Il passo di un cavallo rimonta la valle solitaria e nel silenzio delle gole produce una vasta eco, i cespugli in cima ai roccioni non si muovono, ferme stanno le gialle erbette, anche le nubi passano nel cielo con speciale lentezza. Il passo del cavallo sale adagio per la strada bianca, è Giovanni Drogo che ritorna.
È proprio lui, adesso che si è avvicinato lo si riconosce bene, e sulla faccia non si legge alcun particolare dolore. Non si è ribellato, dunque, non ha dato le dimissioni, ha mandato giù l’ingiustizia senza fiatare, e se ne ritorna al solito posto. Nel fondo dell’animo c’è perfino la pavida compiacenza di avere evitato bruschi cambiamenti di vita, di poter rientrare tale e quale nelle vecchie abitudini. S’illude, Drogo, di una gloriosa rivincita a lunga scadenza, crede di avere ancora un’immensità di tempo disponibile, rinuncia così alla minuta lotta per la vita quotidiana. Verrà il giorno in cui tutti i conti saranno generosamente pagati, pensa. Ma intanto gli altri sopraggiungono, avidamente si contendono il passo per essere i primi, sopravanzano di corsa Drogo, senza neppure curarsene, lo lasciano indietro. Lui li guarda scomparire nel fondo, perplesso, preso da insoliti dubbi: e se avesse veramente sbagliato? Se lui fosse un uomo comune, a cui per diritto non tocca che un mediocre destino?
(Dino Buzzati, Il deserto dei Tartari)
Ha senso scegliere l'Occasione sbagliata per convincersi che si sarebbe scelta l'Occasione giusta? Chissà quanti di quelli che oggi hanno accettato lo scontro hanno fatto così. Ma un'occasione falsa non è l'Occasione buona. Si può essere vili perché il coraggio degli altri ti pare sproporzionato alla vacuità della circostanza? Allora la saggezza rende vili. E quindi si manca l'Occasione buona quando si passa la vita a spiare l'Occasione e a ragionarci su. L'Occasione si sceglie d'istinto e sul momento non sai che è l'Occasione.
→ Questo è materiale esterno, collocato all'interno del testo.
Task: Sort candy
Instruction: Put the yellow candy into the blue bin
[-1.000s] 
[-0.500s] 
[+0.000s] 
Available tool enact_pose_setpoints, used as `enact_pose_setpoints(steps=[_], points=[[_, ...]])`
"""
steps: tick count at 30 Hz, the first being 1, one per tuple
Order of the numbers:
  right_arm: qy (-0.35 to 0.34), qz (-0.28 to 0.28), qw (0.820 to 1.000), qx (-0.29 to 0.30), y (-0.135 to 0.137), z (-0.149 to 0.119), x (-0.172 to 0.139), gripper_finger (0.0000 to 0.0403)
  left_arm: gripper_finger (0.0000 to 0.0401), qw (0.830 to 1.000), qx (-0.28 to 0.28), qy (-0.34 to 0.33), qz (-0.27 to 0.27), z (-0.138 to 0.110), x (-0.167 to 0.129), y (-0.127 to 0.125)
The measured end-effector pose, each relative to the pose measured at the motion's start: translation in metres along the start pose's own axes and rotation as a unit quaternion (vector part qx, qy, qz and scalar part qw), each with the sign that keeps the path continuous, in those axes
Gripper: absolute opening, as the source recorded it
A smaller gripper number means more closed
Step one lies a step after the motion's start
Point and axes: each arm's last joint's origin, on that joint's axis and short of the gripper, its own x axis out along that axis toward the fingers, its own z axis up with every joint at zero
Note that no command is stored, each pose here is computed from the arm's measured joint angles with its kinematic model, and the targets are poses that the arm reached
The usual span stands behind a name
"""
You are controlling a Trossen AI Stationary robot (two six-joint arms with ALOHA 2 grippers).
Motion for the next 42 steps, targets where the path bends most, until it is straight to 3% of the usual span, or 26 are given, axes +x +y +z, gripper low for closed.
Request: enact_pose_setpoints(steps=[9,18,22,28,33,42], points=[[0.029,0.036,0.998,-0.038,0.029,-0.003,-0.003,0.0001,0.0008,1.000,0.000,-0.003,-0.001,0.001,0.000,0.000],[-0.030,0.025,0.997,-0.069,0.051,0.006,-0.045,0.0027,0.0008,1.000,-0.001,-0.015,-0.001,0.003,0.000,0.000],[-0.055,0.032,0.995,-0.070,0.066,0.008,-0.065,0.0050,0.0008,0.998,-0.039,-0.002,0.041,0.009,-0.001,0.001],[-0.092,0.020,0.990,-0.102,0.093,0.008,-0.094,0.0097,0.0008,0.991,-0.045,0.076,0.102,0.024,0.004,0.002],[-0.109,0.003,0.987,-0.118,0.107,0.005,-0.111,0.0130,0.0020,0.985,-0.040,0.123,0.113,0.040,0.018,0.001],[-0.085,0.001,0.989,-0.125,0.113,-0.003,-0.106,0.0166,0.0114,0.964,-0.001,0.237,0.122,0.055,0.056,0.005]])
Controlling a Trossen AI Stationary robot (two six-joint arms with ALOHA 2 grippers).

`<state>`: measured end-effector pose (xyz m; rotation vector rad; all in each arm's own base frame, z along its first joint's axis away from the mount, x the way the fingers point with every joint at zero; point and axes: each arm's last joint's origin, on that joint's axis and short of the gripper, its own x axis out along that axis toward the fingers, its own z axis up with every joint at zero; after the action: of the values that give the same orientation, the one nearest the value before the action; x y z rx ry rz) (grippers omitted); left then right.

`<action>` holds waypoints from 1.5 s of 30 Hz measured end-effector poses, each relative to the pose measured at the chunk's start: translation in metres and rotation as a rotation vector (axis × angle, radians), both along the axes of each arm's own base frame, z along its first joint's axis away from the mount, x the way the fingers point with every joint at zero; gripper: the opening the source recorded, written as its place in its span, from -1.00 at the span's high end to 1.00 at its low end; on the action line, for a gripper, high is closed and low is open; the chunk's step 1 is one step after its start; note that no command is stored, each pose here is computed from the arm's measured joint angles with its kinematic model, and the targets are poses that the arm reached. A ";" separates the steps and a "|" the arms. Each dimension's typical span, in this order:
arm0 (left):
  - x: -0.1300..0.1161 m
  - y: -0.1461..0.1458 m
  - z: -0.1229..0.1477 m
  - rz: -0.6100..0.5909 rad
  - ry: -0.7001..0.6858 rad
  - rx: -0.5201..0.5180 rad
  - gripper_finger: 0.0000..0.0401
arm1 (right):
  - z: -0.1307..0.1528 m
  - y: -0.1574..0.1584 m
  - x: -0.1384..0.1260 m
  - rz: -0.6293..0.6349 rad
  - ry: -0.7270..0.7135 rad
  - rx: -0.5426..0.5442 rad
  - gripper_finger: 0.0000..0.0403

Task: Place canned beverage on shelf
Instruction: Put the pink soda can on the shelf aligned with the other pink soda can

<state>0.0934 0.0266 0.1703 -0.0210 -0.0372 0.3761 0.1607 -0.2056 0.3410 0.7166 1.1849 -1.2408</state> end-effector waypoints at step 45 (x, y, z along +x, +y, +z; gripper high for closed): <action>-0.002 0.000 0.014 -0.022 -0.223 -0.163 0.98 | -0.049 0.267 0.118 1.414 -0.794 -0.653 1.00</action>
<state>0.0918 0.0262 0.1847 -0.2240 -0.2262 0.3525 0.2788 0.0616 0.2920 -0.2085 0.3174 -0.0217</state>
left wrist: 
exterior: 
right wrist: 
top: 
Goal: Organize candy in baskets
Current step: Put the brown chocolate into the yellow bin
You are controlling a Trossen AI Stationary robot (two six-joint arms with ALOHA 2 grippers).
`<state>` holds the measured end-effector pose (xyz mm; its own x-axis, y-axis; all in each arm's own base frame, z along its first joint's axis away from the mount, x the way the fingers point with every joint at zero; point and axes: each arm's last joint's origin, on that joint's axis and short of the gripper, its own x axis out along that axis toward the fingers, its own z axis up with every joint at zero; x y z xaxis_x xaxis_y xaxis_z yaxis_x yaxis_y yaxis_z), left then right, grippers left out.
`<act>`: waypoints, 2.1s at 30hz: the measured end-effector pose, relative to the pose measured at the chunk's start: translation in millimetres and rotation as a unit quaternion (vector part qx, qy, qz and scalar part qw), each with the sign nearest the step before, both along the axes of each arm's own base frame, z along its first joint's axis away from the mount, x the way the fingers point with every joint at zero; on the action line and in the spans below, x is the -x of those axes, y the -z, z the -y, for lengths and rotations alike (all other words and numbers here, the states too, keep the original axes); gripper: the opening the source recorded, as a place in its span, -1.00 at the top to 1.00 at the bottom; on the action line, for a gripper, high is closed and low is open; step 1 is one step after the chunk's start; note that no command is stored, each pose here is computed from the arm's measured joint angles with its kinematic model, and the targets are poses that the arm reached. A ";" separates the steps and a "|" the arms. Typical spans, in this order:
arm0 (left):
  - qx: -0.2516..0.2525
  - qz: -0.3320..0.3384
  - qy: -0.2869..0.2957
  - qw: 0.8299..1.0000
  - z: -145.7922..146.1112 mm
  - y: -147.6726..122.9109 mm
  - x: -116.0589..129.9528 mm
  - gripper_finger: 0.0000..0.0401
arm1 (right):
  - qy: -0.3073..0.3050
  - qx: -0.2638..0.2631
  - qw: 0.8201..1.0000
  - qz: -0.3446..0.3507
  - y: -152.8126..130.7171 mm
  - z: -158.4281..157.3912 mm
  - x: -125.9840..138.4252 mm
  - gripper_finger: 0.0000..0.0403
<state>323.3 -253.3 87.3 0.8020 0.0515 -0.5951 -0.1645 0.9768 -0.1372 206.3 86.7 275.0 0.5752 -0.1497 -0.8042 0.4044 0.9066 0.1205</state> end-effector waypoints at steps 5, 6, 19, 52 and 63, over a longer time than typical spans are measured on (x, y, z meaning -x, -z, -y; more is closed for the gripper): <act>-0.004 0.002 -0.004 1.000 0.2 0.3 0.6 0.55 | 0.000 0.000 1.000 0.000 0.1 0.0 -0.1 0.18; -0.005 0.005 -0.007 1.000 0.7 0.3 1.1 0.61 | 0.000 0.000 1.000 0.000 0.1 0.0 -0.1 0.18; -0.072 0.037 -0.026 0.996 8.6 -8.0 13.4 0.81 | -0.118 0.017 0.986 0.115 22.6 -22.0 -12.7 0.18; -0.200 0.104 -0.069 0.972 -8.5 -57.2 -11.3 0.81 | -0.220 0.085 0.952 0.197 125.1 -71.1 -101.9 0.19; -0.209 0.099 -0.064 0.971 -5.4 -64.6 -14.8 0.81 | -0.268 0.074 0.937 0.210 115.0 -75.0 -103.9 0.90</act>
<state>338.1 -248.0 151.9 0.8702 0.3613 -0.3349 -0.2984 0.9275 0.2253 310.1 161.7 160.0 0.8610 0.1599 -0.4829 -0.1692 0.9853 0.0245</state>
(Umberto Eco, Il pendolo di Foucault)
Io ho un pessimo istinto...
Non ho mai capito se la sfortuna esista veramente, ma so bene che la superstizione gioca un ruolo molto importante nella nostra vita. Sembra quasi che in noi sia insita la necessità di cogliere sempre dei segni, durante la giornata, o negli anni, forse sarà il retaggio di tempi primitivi in cui ogni cosa, ogni manifestazione della natura si colorava di prodigio. Rimane il fatto che alcune situazioni non sono dannose in sé, ma siamo noi a tinteggiarle con toni drammatici e tanto ci impegniamo a fuggirle, che, inevitabilmente, ne diveniamo vittime.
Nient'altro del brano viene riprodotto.